News / Africa

Uganda Charges Opposition Figure Over Rallies

Ugandan policemen arrest opposition leader Kizza Besigye (front L) ahead of a rally to demonstrate against corruption and economic hardships in Uganda's capital Kampala, Jan. 19, 2012.
Ugandan policemen arrest opposition leader Kizza Besigye (front L) ahead of a rally to demonstrate against corruption and economic hardships in Uganda's capital Kampala, Jan. 19, 2012.
Reuters
Uganda's leading opposition figure, Kizza Besigye, will appear in court on Wednesday after he was arrested on suspicion he intended to stage illegal rallies.

Activists from a group banned by the government said last week they were planning protests against what they see as unfair taxes on piped water and kerosene.

Besigye has been detained several times since he championed opposition demonstrations over high fuel and food prices in 2011 that were crushed by the security forces, leaving at least nine people dead.

Opposition groups have stepped up their campaign against President Yoweri Museveni's government over the past month, a move which has coincided with police re-starting frequent arrests of Besigye and other opposition figures.

Besigye was released on bail on Monday evening pending Wednesday's hearing.

“We charges of managing an unlawful society and publishing and distributing materials supporting an unlawful society against him,” Patrick Onyango, deputy police spokesman, said.

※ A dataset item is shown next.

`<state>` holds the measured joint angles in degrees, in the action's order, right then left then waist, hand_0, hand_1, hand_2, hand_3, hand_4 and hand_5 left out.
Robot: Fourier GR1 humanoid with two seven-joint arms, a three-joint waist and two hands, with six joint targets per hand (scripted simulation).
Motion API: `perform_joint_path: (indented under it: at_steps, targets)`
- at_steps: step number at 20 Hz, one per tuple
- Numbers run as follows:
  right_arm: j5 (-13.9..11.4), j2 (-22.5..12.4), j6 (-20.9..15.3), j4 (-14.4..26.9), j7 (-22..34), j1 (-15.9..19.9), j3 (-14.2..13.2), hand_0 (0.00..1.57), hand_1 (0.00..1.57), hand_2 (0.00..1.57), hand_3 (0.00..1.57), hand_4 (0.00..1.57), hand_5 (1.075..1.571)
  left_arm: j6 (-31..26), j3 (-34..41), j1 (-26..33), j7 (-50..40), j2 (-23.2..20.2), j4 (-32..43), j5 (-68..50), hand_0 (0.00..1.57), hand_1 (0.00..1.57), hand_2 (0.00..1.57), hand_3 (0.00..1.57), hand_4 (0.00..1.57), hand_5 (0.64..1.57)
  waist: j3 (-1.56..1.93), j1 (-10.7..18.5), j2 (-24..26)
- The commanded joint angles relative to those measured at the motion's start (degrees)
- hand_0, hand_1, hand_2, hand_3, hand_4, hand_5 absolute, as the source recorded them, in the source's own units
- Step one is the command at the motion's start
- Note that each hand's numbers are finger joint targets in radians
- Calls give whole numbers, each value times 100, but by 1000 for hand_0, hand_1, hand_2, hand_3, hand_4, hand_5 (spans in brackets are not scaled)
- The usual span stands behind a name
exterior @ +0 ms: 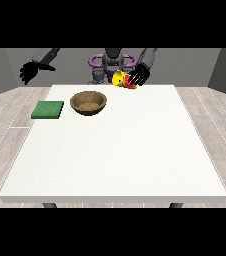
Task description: Pick the cup and pour the ball into the bowl, then pick the bowl and place it on the pad
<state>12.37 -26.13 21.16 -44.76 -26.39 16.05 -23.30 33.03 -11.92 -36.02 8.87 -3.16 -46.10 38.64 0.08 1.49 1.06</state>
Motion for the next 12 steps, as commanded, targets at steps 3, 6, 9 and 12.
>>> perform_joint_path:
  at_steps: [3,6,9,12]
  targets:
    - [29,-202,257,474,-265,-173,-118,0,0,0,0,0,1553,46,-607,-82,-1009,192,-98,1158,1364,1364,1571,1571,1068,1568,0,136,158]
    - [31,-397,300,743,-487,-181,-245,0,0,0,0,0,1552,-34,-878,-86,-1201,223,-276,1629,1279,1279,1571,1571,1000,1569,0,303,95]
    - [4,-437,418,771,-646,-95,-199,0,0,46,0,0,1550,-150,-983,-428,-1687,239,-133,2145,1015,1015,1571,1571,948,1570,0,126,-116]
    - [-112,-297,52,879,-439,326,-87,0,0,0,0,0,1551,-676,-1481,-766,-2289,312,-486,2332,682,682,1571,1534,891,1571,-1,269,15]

Besigye has often declared his support for political pressure group For God and My Country (4GC), which is behind the planned protests over the water and kerosene taxes. Onyango said 4GC was banned by the government last year.

Onyango said participating in 4GC activities or being a member of the organization was illegal.

Rights groups have criticized Besigye's repeated arrests, saying they have hindered development of Uganda's democracy.

“So far his numerous arrests have yielded little other than the curtailment of critical debate of governance issues in Uganda,” Maria Burnett, senior Africa researcher at New York-based Human Rights Watch, said.